Mr. Bourdain, who flirted with petty crime and drug dealing but didn't have the stomach for it, kicked his five-year heroin habit a long time ago and recently gave up cigarettes because, at the age of 51, he's a father for the first time. He married his second wife, Italian-born Ottavia Busia, in April, 11 days after she gave birth to their daughter, Ariane.
That bad-boy attitude -- frequently disarmed by a little-boy grin -- has made him America's most bleepable celebrity chef. Gordon Ramsay, the Scottish host of Fox's "Kitchen Nightmares," still holds the award -- let's call it the Effie -- for most f-bombs dropped in a single show, but the well-read Mr. Bourdain delivers them as bon mots, not shrapnel.
Speaking of awards: Mr. Bourdain and his sometime partner-in-crime, Cleveland-based food writer Michael Ruhlman, presented a dozen of their own, the spray-painted Golden Clogs, in Miami last month at the South Beach Wine and Food Festival. (For a hilarious account, see eater.com.) Worst career move went to Tyler Florence for his Applebee's commercials, beating out Rachael Ray for her Dunkin' Donuts ads. A surprising upset, considering Mr. Bourdain's previous comments to Outside magazine about Ms. Ray's doughnut dive: "Juvenile diabetes has exploded. Half of Americans don't have necks," he said. "It's like endorsing crack for kids."
Mr. Bourdain, whose paternal grandparents were French immigrants, was born in Manhattan and grew up in New Jersey; his father, Pierre, was an executive in the classical music recording industry and his mother, Gladys, was a stay-at-home mom who's now an editor at The New York Times.
When he was in fourth grade, a family visit to France provided his food epiphany: a raw oyster "dripping and nearly alive" and a bowl of vichyssoise, a "pleasurable shock." After prep school, he went to Vassar because his girlfriend, Nancy Putkoski, did (she became his first wife), but he and the school parted company after two years.

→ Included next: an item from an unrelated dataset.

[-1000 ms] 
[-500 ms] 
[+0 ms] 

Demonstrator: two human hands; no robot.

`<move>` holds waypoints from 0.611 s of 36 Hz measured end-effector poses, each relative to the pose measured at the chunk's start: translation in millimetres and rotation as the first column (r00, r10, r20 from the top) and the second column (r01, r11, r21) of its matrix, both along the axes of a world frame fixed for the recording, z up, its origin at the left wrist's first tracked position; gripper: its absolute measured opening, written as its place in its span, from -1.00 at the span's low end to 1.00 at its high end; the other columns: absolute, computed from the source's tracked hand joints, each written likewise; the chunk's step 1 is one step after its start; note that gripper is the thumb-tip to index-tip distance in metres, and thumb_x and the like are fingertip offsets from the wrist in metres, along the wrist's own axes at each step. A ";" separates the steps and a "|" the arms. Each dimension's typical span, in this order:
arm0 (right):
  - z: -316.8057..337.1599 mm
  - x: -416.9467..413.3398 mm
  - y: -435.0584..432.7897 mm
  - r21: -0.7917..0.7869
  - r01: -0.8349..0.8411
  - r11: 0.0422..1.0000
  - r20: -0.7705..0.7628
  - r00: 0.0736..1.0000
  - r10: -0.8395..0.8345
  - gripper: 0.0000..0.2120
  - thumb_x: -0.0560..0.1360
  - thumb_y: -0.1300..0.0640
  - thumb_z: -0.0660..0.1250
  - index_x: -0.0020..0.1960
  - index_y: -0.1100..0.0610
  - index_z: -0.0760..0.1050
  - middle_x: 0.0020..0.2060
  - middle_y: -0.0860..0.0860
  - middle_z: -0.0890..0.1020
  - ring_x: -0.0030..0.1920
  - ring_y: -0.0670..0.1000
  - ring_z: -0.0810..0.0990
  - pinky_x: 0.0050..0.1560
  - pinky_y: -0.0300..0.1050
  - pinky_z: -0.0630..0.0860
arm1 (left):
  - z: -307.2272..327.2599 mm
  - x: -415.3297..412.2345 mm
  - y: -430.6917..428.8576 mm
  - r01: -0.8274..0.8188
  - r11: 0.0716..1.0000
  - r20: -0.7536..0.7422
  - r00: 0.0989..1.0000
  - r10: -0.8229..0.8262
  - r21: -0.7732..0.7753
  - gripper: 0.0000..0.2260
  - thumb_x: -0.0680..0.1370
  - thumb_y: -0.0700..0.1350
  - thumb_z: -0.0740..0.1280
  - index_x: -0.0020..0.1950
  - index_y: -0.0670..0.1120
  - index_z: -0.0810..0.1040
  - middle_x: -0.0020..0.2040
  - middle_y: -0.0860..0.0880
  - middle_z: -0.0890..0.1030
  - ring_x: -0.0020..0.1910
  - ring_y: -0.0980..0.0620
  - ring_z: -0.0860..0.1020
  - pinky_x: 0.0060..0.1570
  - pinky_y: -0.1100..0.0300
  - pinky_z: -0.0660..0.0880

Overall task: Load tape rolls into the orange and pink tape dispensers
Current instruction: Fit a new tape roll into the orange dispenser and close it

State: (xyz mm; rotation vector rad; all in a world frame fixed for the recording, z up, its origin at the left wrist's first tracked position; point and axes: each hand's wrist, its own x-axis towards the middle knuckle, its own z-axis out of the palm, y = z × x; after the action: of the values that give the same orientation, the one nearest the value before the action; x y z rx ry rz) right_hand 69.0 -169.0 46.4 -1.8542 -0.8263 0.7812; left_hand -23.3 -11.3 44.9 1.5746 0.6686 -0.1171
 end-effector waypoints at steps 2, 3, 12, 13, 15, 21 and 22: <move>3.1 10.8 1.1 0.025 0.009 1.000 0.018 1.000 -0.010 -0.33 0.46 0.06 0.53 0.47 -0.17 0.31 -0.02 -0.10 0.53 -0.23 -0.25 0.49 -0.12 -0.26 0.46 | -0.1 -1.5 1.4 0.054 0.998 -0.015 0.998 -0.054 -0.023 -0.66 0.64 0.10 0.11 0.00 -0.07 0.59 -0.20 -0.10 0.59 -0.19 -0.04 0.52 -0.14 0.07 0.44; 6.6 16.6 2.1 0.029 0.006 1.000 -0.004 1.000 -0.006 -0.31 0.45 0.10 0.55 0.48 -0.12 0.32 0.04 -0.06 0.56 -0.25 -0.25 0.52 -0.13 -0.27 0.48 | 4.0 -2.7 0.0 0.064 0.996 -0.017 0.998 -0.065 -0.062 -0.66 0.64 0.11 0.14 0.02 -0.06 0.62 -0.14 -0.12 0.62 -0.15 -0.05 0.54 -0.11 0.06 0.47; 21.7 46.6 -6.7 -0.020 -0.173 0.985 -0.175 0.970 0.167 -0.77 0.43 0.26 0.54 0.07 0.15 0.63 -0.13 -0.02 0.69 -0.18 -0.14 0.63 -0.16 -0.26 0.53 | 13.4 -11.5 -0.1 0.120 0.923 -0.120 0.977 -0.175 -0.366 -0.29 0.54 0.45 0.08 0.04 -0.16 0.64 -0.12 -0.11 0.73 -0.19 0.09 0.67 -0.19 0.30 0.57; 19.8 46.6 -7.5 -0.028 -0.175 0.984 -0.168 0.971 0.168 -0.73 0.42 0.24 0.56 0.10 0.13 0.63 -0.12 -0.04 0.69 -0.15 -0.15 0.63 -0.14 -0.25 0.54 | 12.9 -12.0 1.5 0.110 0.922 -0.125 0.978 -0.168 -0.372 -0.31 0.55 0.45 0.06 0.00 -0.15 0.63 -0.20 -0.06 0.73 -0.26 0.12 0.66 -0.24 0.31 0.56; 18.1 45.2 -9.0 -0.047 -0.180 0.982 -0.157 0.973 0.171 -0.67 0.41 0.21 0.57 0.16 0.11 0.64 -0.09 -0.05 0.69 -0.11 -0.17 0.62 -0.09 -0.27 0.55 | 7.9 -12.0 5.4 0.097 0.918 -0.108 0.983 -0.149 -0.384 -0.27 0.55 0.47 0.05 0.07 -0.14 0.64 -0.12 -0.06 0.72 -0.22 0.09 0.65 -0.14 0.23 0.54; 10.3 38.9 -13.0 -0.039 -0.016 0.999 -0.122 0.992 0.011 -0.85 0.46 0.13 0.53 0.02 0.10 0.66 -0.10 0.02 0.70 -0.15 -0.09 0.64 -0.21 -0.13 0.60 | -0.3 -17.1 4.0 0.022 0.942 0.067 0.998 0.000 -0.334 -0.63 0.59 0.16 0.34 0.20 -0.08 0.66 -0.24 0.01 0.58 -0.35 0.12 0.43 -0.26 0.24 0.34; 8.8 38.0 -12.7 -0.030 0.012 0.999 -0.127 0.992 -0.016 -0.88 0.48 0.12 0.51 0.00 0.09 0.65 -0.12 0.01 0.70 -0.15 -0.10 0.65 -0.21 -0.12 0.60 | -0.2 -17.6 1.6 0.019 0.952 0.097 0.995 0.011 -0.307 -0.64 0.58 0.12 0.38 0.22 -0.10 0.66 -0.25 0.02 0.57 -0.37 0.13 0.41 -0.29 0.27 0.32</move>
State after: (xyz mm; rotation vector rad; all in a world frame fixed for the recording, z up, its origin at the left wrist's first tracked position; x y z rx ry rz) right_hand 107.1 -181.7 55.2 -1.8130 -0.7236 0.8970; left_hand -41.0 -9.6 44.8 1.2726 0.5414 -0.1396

Fortunately, he'd found his life's work during a summer dishwashing job at a seaside restaurant in Provincetown, Mass. He entered the Culinary Institute of America in 1975 and after graduation got a job prepping and serving the lunch buffet at Rockefeller Center's Rainbow Room.
In "Kitchen Confidential" he recounts a litany of subsequent jobs -- at a seedy hotel, a lunch counter, an art gallery/bistro, a two-star place, a crab house, a shellfish bar and Mexican, Chinese and Italian eateries -- before winding up as chef at the Manhattan French bistro Les Halles in 1998.
The surprise success of "Kitchen Confidential," translated into 24 languages but now regarded by its author as "obnoxious and overtestosteroned," led to two more books and two eponymous television series, both now in reruns: "A Cook's Tour" on Tuesdays at 10:30 p.m. on the Food Network and "Anthony Bourdain: No Reservations" on Mondays at 10 p.m. on the Travel Channel.
Mr. Bourdain was filming in Spain and unavailable for an interview; the fourth season of "No Reservations" is in the works. He's also visiting, among other places, Laos, Tokyo, Colombia, Egypt, San Francisco and Uruguay, the latter on the trail, with his brother Christopher, of their "mysterious" great-great-grandfather.
Mr. Bourdain has said that traveling the planet has made him more hopeful, despite having landed in Beirut just before the outbreak of war between Israel and Hezbollah, despite the encounter with the limbless people of Cambodia and the napalm-disfigured beggar in Vietnam.
He's genuinely moved by the "adorable" children of Vietnam, where "it's impossible to stay cynical," and the gift of a kente cloth from an Ashanti chief in Ghana.
It's those kinds of experiences that leave him, as he likes to say, hungry for more.